As practice owners, it is important to compensate ourselves for more than working in the practice. We must find ways of paying ourselves for working ON the practice while also acknowledging our role in capturing optical sales. Here is how I ensure my time is spent both on serving patients, as well as finding ways to make my practice run better and more profitably.
Change in Practice Owner Mindset
Most practice owners pay themselves whatever is leftover in the practice’s budget at the end of each month. A doctor-owner has $10,000 leftover at the end of the month, for example, and says, “wow, I’m a great businessman,” but they did not pay themselves first for their clinical work.

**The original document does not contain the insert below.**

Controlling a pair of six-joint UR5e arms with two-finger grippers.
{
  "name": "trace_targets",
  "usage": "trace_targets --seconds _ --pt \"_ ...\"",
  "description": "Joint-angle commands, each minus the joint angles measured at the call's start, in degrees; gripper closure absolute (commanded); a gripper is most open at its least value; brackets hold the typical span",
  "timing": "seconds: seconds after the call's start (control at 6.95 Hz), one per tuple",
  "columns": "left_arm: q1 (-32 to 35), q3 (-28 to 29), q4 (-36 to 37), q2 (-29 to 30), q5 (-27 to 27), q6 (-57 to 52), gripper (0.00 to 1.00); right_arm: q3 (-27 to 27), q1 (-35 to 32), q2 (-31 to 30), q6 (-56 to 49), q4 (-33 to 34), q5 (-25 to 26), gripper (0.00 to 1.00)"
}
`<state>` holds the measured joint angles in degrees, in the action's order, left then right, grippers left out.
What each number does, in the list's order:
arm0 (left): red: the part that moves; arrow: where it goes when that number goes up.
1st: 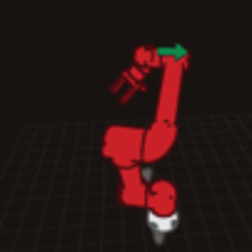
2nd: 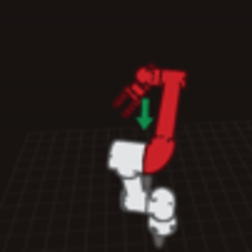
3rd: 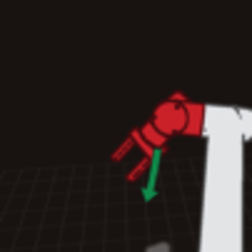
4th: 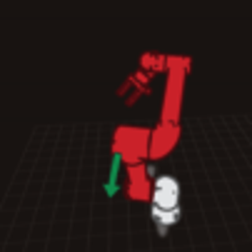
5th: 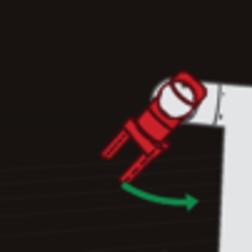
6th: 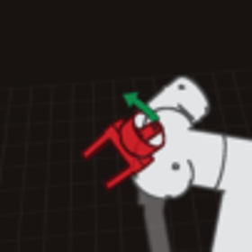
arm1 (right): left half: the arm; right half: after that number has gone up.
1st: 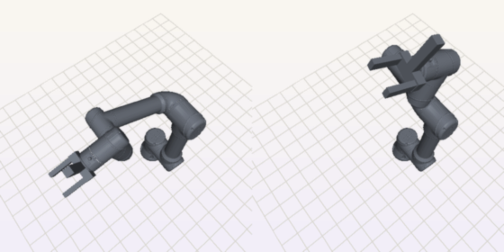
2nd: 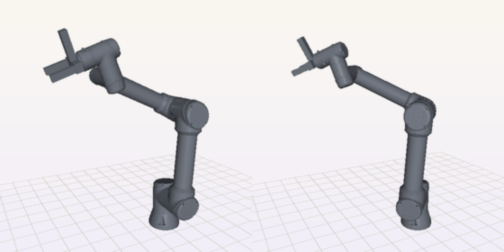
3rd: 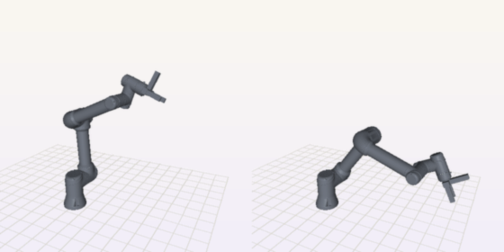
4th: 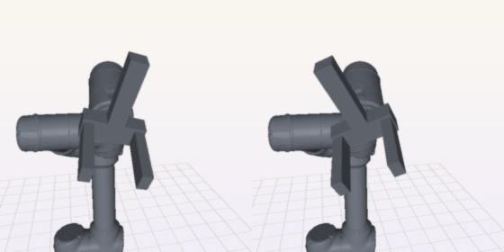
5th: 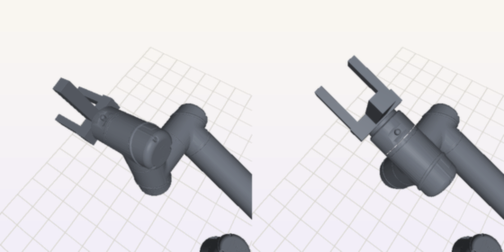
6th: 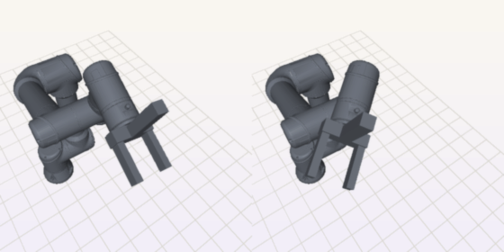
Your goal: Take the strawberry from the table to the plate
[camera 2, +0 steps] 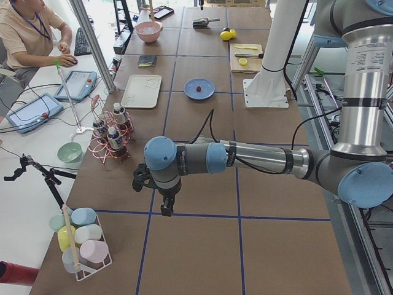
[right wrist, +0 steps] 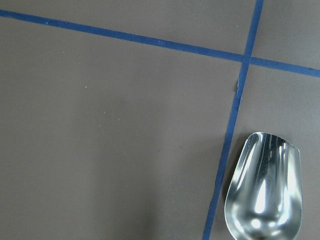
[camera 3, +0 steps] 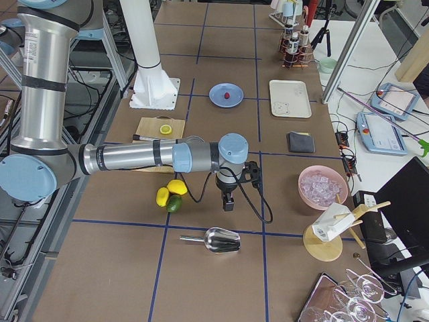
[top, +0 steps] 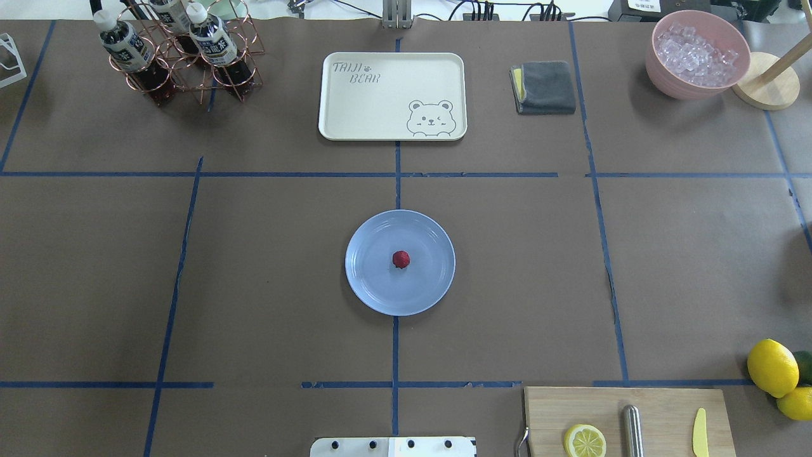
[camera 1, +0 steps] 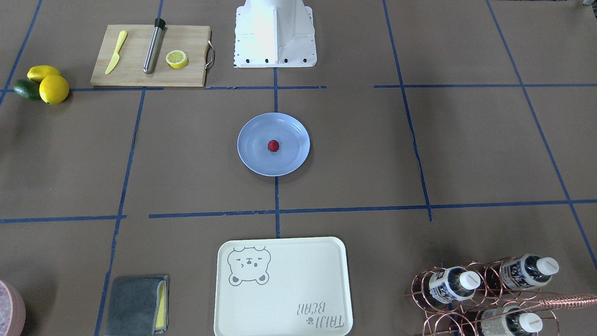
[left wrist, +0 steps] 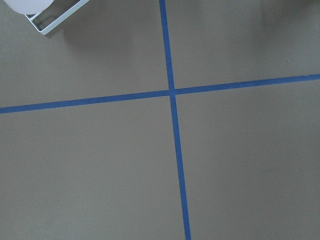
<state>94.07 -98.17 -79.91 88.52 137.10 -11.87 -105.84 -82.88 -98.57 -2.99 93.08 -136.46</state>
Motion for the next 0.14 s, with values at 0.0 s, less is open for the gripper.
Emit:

If they paid themselves first for their clinical work before calculating how much they had left over, they might find that the business did not make any money. It paid all the bills and compensated the doctor fairly with nothing left over in profits. That is a lot of extra work (beyond clinic) that the doctor owner is doing to receive no profits. This happens more than you think.
Why It’s Important to Work ON Your Practice
Many doctors are in the clinic from 8 a.m. to 5 p.m. during a typical workday. They then chart and work on the practice, including meeting with staff, acting as a controller in accounting, directing operations, overseeing optical decisions, managing human resources and ensuring the practice web site is generating new patients, among other management tasks
There are many practice owners who have not broken out their clinical compensation and calculated the overhead that they would be paying a manager, CPA or HR professional to manage their business. Instead, the doctor-owner is “working on the business” by managing the hottest fires when they have time and hoping that they can juggle all the management balls. And guess who usually loses with this haphazard approach? Loved ones, significant others, key staff–and yourself.
Organizing Your Time & Compensation
The practice owner should think in terms of three buckets.
One bucket is clinical, pay for doctor time at a percentage of net receipts, i.e.: 15-21 percent of net production (amount collected).
The second bucket is for high-level executive roles (15 percent of what remains in the month after paying all liabilities and bucket #1).
Then, if money remains, it is distributed to practice partners. This is your third bucket. This would only be the practice owner if a single owner, but the system will be in place for adding ownership.
This system allows you to see how profitable you are or are not. Once the practice grows large enough you would then look at compensating practice partners/executives on a salary basis. When you are small, there typically is not a full-time position of CEO, CFO, COO, so you act those roles out yourself and pay yourself a percentage of “reward” when the practice has money left over at the end of the month.
Formalize Organizational Structure of Practice
I would recommend that you research hierarchical organization and payment structures of the “c-suite” in corporations outside of optometry. I put my practice’s organizational structure together after doing this kind of research. Let’s face it, we are optometrists, not corporate executives, so look at what corporations do outside of optometry, and emulate the structural aspects that make sense for your practice.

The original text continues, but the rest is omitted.